Among the lines below, some may hold the word "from"; state how many do, giving only the number.

--- RECORDED DATA Enclosed Below ---

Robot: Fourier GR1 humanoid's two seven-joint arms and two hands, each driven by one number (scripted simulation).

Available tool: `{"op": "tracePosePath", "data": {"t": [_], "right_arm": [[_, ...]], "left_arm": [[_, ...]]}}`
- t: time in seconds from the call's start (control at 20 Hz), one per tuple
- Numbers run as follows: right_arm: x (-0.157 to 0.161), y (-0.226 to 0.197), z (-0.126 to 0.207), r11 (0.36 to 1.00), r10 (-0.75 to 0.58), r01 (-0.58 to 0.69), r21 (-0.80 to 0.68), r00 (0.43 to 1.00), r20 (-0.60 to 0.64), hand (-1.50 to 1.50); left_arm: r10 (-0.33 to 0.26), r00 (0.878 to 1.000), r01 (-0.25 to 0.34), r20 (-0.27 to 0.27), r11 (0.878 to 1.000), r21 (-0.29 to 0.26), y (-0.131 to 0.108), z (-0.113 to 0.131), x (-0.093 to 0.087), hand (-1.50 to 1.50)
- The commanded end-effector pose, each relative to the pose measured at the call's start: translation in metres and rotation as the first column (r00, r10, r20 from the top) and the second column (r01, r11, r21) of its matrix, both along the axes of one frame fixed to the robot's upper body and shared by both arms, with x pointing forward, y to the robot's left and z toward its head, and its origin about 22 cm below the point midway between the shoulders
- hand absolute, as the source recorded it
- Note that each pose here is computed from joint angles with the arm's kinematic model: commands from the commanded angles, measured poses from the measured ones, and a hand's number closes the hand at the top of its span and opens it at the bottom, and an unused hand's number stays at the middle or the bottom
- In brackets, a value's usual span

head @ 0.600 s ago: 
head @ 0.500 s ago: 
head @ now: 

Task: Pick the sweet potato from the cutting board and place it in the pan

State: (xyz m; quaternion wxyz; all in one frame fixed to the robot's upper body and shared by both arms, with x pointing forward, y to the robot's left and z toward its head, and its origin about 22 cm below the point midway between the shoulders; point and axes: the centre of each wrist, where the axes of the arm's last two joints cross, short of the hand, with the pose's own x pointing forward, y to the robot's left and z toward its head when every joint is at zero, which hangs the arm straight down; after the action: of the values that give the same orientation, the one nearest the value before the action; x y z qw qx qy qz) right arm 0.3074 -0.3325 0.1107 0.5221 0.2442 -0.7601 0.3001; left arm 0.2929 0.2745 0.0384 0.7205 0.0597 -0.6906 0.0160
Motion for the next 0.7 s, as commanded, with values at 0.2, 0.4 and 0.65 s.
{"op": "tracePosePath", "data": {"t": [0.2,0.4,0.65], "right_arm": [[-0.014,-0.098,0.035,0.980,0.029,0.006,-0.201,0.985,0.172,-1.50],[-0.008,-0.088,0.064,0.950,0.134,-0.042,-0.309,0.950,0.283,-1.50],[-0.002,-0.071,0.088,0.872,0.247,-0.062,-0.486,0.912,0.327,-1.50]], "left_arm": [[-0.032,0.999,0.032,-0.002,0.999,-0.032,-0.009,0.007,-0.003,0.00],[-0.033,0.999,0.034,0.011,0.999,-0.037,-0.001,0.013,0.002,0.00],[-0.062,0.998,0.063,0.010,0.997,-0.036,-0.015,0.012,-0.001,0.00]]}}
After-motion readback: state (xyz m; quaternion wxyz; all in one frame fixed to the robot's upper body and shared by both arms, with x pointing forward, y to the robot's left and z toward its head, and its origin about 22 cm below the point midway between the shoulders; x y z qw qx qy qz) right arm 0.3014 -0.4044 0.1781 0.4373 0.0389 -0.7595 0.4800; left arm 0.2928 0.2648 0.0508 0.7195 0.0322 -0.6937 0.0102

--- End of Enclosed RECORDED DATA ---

## TASK RESPONSE
4